Falk played multiple positions along the offensive line.
“I played primarily right tackle, but I would sometimes shift to right or left guard,” the 6’5″ 285-pound junior said. “I think pass pro is my strength. Then I am also good a clearing guys out of the hole and sealing the gaps.”
Falk knows where he needs to improve this summer.
“I want to be a beast in the running game. I think I have good technique in pass pro and can build on that, but I don’t think my run block is where it should be with my size. I need to work on my explosiveness in the run game. I need to work on staying low. At 6’5″, I need to get low, and if I can meet their level, I am going to win that battle.”
He is a three-sport athlete, but his other sports purposely complement football.
“I still do train football twice a week at a gym, but I think it is important to cross-train. I lift in the morning, and then I wrestled in the winter and play rugby in the spring. It was my second year wrestling, and I fell in love with it. It is a good way to cross-train to get better feet and get more physical. It made me better at hand fighting in pass pro. I used to play basketball, but I wanted to do something that would correlate to football. In my first year, I think I had a record of 10-20. In my second year, I went 24-15. I made it to super sectionals and took fifth.”

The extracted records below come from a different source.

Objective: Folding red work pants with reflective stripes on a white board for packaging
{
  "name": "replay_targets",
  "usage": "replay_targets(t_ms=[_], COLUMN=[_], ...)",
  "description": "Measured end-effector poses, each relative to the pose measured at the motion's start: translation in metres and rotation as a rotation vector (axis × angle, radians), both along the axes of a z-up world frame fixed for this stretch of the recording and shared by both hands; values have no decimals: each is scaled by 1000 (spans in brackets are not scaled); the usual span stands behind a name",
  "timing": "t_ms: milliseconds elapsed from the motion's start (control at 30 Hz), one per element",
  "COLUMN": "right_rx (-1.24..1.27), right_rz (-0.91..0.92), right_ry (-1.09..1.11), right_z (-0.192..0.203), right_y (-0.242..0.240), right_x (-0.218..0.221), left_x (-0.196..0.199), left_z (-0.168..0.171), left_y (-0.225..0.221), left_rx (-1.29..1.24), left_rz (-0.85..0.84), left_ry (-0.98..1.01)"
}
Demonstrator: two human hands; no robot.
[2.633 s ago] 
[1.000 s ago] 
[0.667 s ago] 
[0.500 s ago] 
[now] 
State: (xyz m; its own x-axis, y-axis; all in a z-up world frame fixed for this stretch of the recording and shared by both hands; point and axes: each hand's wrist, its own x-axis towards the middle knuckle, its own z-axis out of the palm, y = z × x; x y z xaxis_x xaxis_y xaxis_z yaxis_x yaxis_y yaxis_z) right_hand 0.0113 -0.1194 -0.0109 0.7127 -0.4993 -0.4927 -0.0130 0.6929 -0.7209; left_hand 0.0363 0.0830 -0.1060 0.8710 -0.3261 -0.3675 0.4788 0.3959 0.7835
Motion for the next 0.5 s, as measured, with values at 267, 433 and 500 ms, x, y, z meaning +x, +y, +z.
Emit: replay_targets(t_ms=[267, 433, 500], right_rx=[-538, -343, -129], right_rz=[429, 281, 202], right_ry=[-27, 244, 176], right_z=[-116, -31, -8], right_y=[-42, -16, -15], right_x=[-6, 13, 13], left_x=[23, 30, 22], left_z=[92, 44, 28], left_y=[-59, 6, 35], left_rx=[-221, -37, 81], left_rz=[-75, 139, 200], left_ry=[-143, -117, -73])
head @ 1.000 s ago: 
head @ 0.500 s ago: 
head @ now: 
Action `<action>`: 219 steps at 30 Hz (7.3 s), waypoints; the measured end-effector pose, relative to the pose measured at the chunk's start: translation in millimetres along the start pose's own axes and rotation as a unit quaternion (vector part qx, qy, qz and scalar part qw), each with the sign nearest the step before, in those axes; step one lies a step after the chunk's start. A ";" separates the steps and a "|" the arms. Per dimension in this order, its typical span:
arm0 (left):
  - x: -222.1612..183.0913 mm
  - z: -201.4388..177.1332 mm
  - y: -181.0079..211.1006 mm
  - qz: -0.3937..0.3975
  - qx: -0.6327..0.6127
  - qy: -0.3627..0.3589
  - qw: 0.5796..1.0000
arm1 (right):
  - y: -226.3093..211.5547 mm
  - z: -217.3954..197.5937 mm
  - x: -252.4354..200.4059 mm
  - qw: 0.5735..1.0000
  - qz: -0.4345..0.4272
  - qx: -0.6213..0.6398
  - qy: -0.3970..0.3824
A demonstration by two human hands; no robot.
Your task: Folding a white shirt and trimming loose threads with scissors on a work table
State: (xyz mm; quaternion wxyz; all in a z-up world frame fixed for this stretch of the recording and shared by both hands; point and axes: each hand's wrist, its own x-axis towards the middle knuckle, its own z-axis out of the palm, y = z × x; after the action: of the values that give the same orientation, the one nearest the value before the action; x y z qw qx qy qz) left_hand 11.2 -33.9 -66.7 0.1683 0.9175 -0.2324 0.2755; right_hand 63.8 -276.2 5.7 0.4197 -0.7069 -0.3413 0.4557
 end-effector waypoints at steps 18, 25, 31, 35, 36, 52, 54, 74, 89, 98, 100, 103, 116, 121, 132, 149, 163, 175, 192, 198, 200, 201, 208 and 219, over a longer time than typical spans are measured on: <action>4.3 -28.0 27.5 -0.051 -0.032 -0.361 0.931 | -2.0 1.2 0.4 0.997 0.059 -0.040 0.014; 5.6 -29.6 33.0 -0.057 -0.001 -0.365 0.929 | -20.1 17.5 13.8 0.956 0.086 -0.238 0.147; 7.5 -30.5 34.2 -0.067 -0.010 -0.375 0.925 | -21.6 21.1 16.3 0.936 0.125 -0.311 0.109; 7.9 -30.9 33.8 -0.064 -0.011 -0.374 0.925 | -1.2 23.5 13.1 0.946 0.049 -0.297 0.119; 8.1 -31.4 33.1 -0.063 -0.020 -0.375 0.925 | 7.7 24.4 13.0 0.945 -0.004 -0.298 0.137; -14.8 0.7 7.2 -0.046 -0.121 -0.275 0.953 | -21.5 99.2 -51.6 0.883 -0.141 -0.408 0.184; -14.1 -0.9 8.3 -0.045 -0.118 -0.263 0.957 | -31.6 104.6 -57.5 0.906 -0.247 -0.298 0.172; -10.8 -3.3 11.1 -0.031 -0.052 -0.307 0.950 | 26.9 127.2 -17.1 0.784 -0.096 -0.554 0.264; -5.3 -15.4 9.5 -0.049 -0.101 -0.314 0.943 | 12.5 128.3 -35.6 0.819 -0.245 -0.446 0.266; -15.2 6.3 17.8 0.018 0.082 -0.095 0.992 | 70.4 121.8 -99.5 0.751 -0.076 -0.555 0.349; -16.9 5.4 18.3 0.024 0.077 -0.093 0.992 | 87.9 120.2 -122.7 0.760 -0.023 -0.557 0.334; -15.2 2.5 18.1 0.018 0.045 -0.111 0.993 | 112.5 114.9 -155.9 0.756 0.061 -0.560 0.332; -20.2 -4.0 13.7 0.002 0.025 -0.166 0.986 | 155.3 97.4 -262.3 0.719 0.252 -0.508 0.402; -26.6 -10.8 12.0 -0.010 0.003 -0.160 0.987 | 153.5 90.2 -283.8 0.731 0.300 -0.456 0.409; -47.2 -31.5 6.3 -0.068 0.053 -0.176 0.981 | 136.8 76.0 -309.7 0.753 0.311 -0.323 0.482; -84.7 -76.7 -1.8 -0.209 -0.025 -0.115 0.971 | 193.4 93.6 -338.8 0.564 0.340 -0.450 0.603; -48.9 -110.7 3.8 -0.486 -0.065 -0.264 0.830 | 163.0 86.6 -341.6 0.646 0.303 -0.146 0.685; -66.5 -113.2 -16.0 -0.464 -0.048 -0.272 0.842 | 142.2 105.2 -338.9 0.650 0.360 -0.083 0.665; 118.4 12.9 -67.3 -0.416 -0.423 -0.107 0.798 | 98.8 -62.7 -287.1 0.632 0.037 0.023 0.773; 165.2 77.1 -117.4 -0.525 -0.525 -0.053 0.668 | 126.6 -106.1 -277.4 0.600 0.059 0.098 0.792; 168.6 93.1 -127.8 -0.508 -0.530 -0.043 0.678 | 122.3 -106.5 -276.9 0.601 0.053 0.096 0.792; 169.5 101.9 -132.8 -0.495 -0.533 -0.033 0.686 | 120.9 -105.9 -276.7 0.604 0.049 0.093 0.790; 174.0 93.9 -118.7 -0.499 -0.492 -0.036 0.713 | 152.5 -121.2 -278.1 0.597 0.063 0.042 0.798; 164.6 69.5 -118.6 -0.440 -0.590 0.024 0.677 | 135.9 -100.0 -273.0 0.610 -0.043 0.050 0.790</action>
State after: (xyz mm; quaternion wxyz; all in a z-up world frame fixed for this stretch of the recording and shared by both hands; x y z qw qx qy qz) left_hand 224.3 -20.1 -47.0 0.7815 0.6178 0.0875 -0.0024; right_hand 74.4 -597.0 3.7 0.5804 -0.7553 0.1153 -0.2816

His wrestling training didn’t stop with the high school season.
“I wrestle freestyle, but I am not good enough to go to tournaments. I just do it to get better at football and for fun.”
Rugby translates to football as well.
“Rugby helps me with my foot speed. I primarily run the ball. As an offensive lineman in football, it is kind of fun to run the ball in rugby.”
Before athletics ramped up for the junior, Falk was making noise nationally in a completely different competition.
” I used to go to chess tournaments. I used to go to nationals. When I was younger, once I took fifth or sixth in the nation. I still do it as a hobby and sometimes go to the chess club at Edina. I stopped playing seriously around seventh grade.”
Solid mentally and physically on and off the football field, Falk has started to get the attention of colleges, but he hopes his recruiting will ramp up this summer.
“Recruiting is going alright,” Falk said. “I think it is going to get better over the summer. North Dakota State wants me to go to a camp. South Dakota wants me to go to a camp, and some DII schools want me to go to their camps.”
With the lessons he learned his last two years in multiple sports, a successful camp season and a successful senior year are sure to give Falk plenty of options – putting his struggles as a sophomore well behind him.